GGUF Quantization — Model Optimization for Local Inference (Chapter 5)

GGUF (previously GGML) operates on fundamentally different principles than GPTQ/AWQ. Originally designed for CPU inference, it uses a unified memory model where models load entirely into memory and optionally accelerate on GPU. This design enables mmapped loading and streaming inference for models too large to fit in RAM.

The format defines quantization schemes as type identifiers:

Q4_0: 4-bit, no added quantization constants
Q4_1: 4-bit, with scale factors
Q5_0, Q5_1: 5-bit variants
Q8_0: 8-bit, minimal quality loss
Q2_K: 2-bit with 4-bit quantization constants for important values

The _K suffix denotes "keep" variants that use mixed precision for critical values.
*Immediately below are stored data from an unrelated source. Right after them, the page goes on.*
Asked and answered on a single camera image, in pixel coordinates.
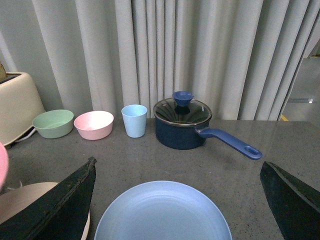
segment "green bowl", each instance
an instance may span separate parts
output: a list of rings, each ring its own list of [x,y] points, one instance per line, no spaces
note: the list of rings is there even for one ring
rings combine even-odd
[[[60,109],[44,112],[32,121],[39,134],[46,139],[56,139],[71,132],[74,127],[74,114]]]

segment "pink bowl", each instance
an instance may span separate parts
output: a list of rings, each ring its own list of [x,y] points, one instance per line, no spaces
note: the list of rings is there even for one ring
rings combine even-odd
[[[0,189],[5,183],[9,169],[9,157],[5,146],[0,142]]]
[[[114,116],[107,111],[90,111],[78,116],[74,126],[81,137],[98,140],[108,136],[112,131]]]

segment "light blue cup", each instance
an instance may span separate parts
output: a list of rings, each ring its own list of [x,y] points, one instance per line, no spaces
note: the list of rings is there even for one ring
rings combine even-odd
[[[147,108],[142,105],[133,104],[122,108],[126,134],[131,138],[140,138],[145,134],[147,122]]]

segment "cream toaster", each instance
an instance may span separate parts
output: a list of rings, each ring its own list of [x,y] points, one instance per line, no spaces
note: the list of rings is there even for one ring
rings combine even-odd
[[[32,77],[25,72],[7,73],[0,81],[0,142],[6,146],[23,136],[33,119],[45,112]]]

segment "plate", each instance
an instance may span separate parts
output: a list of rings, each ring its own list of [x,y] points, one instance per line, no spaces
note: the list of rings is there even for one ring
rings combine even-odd
[[[57,182],[40,182],[17,188],[1,195],[0,224],[25,209],[57,184]],[[88,219],[86,221],[81,240],[87,239],[89,225],[90,212],[88,214]]]
[[[95,240],[232,240],[227,221],[200,191],[174,181],[151,181],[117,197]]]

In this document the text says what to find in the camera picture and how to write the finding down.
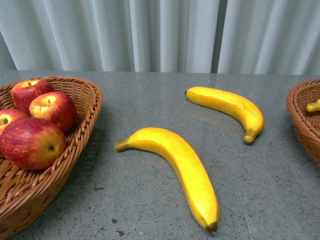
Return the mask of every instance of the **red apple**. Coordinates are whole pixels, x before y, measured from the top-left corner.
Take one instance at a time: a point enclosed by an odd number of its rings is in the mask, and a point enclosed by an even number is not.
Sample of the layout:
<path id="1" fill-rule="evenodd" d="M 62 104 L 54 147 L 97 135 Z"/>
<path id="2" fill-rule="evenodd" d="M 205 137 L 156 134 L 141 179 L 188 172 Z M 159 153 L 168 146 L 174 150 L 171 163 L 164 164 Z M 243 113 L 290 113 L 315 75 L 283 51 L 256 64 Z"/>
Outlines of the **red apple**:
<path id="1" fill-rule="evenodd" d="M 46 169 L 66 150 L 66 136 L 53 122 L 23 117 L 0 135 L 0 151 L 14 165 L 28 170 Z"/>
<path id="2" fill-rule="evenodd" d="M 50 82 L 33 78 L 18 82 L 11 90 L 12 100 L 17 109 L 30 115 L 29 105 L 39 95 L 54 91 Z"/>
<path id="3" fill-rule="evenodd" d="M 41 94 L 30 103 L 29 110 L 32 117 L 50 120 L 63 132 L 68 131 L 78 118 L 74 101 L 63 91 Z"/>
<path id="4" fill-rule="evenodd" d="M 28 115 L 19 109 L 16 108 L 5 108 L 0 110 L 0 135 L 4 131 L 4 129 L 15 120 L 18 120 L 20 118 L 26 118 Z M 0 151 L 0 158 L 2 158 L 4 155 Z"/>

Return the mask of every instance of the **granite surface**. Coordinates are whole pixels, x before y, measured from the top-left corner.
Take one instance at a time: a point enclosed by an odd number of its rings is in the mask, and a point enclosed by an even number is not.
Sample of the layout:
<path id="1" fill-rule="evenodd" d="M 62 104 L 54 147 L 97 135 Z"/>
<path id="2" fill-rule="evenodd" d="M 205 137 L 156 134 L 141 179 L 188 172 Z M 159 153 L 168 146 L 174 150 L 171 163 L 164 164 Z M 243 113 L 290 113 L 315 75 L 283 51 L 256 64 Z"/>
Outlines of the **granite surface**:
<path id="1" fill-rule="evenodd" d="M 59 195 L 12 240 L 320 239 L 320 167 L 300 145 L 285 102 L 296 84 L 319 76 L 0 71 L 0 85 L 50 75 L 97 84 L 103 107 Z M 246 144 L 237 120 L 186 99 L 193 86 L 250 99 L 264 115 L 263 132 Z M 219 201 L 216 234 L 196 222 L 164 158 L 115 151 L 144 127 L 171 130 L 197 152 Z"/>

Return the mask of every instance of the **apple stem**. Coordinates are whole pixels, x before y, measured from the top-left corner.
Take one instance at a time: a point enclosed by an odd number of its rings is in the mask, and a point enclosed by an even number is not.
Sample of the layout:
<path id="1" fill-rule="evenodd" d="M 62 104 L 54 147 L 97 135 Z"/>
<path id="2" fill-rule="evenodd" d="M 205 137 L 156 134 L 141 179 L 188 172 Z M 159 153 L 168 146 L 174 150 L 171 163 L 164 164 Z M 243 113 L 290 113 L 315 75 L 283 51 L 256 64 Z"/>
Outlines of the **apple stem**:
<path id="1" fill-rule="evenodd" d="M 6 125 L 8 123 L 8 119 L 4 118 L 2 119 L 3 125 Z"/>

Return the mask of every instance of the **yellow banana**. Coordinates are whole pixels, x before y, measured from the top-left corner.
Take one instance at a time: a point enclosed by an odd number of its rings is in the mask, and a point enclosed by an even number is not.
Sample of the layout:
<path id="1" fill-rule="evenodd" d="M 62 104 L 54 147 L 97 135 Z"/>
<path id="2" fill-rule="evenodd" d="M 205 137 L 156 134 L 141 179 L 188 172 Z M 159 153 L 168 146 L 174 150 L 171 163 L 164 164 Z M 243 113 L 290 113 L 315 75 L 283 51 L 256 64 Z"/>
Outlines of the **yellow banana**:
<path id="1" fill-rule="evenodd" d="M 306 110 L 309 113 L 320 111 L 320 99 L 315 102 L 311 102 L 306 106 Z"/>
<path id="2" fill-rule="evenodd" d="M 226 113 L 237 119 L 245 129 L 244 140 L 252 143 L 265 126 L 264 116 L 250 100 L 233 92 L 195 86 L 185 91 L 193 103 Z"/>
<path id="3" fill-rule="evenodd" d="M 114 148 L 117 152 L 135 148 L 164 157 L 175 171 L 197 222 L 210 233 L 217 231 L 219 206 L 215 190 L 198 155 L 181 136 L 147 127 L 117 142 Z"/>

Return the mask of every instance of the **wicker basket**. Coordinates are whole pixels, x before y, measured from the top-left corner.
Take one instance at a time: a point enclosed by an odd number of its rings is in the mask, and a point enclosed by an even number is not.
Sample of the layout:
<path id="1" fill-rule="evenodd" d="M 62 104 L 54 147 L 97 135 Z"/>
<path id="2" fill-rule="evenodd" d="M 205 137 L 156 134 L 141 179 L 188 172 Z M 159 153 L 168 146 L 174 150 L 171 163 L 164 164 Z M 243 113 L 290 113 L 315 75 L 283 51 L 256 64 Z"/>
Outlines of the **wicker basket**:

Q4_K_M (4-bit with medium keep) balances memory and quality effectively for most use cases.

# llama-cpp-python usage
from llama_cpp import Llama

llm = Llama(
    model_path="./models/llama-2-7b.Q4_K_M.gguf",
    n_gpu_layers=35,  # Offload layers to GPU
    n_ctx=8192,       # Context window
    n_threads=8,      # CPU threads
    flash_attn=True   # Enable Flash Attention if supported
)

# Streaming completion
stream = llm.create_chat_completion(
    messages=[
        {"role": "system", "content": "You are a helpful assistant."},
        {"role": "user", "content": "What is quantization?"}
    ],
    stream=True
)

for chunk in stream:
    print(chunk["choices"][0]["delta"]["content"], end="", flush=True)

GPU offloading configuration requires knowing your hardware. A 3090 with 24GB VRAM can offload roughly 35 layers of a 7B Q4 model. Calculate required VRAM as: (layer_size_bytes * layers) + (context_size * 2 bytes).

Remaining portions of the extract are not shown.